Collected data:
'''

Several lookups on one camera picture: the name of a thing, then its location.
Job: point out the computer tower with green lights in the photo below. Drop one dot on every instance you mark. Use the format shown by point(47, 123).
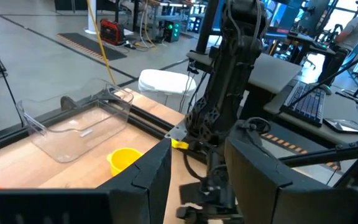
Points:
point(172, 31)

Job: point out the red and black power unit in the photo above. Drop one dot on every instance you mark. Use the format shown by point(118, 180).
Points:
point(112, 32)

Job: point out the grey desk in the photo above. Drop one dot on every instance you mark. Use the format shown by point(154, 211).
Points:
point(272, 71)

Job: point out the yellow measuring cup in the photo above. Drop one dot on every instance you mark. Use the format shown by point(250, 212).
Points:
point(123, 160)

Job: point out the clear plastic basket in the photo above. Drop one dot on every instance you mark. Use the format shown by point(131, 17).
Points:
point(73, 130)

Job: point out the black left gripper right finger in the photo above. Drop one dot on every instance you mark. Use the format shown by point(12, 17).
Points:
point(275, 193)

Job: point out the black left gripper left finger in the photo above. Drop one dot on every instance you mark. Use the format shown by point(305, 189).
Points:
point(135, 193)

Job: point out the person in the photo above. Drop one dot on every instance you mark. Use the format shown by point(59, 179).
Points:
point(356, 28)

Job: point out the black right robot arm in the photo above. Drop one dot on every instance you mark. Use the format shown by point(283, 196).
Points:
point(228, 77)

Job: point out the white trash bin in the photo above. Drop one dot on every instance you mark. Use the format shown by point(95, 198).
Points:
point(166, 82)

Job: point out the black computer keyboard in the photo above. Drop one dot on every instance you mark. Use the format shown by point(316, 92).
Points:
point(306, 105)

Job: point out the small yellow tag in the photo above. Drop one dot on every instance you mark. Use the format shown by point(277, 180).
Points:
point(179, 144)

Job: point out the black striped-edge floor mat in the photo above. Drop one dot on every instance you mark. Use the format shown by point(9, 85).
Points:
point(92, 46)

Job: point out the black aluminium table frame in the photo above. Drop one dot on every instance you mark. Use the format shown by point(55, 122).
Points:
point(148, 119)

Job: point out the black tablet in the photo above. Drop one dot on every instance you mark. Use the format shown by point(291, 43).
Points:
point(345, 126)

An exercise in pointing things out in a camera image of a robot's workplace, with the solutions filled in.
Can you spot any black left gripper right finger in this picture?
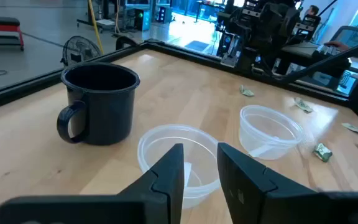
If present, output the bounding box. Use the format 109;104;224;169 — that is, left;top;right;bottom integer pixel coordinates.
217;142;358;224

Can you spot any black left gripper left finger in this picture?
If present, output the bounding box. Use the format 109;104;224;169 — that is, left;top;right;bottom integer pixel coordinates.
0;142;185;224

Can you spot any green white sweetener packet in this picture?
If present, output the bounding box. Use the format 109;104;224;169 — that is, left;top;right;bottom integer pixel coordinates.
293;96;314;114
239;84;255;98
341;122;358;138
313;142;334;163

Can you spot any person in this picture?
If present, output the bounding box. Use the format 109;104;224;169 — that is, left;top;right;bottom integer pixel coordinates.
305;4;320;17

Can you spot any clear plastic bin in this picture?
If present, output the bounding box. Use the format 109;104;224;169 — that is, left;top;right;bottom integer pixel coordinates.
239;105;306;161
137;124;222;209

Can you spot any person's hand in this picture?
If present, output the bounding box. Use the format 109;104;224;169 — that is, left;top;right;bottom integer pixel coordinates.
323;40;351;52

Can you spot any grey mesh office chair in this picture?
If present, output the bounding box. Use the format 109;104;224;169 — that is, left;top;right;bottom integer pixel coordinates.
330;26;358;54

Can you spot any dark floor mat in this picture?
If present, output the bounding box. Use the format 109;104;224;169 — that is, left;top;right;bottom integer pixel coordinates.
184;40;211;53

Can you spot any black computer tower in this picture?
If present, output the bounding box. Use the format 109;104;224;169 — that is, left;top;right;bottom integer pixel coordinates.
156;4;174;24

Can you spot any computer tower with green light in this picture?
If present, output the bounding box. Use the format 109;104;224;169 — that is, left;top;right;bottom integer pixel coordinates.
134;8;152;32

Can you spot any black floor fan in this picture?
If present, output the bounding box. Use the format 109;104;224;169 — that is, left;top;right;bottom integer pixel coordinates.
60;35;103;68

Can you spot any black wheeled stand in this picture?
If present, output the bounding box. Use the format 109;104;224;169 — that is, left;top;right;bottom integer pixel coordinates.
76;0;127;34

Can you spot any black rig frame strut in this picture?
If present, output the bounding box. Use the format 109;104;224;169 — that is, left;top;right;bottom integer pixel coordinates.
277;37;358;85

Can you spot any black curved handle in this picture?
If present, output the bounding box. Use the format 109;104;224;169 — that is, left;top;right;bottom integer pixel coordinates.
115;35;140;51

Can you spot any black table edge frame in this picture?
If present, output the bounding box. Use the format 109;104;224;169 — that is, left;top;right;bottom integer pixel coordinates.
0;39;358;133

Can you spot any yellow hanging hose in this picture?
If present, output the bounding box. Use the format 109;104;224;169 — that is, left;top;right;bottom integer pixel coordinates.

'''

§ Exercise description: Would you give the number of lines of the data that include the string "with"? Nothing else is wanted.

§ Output of the task: 3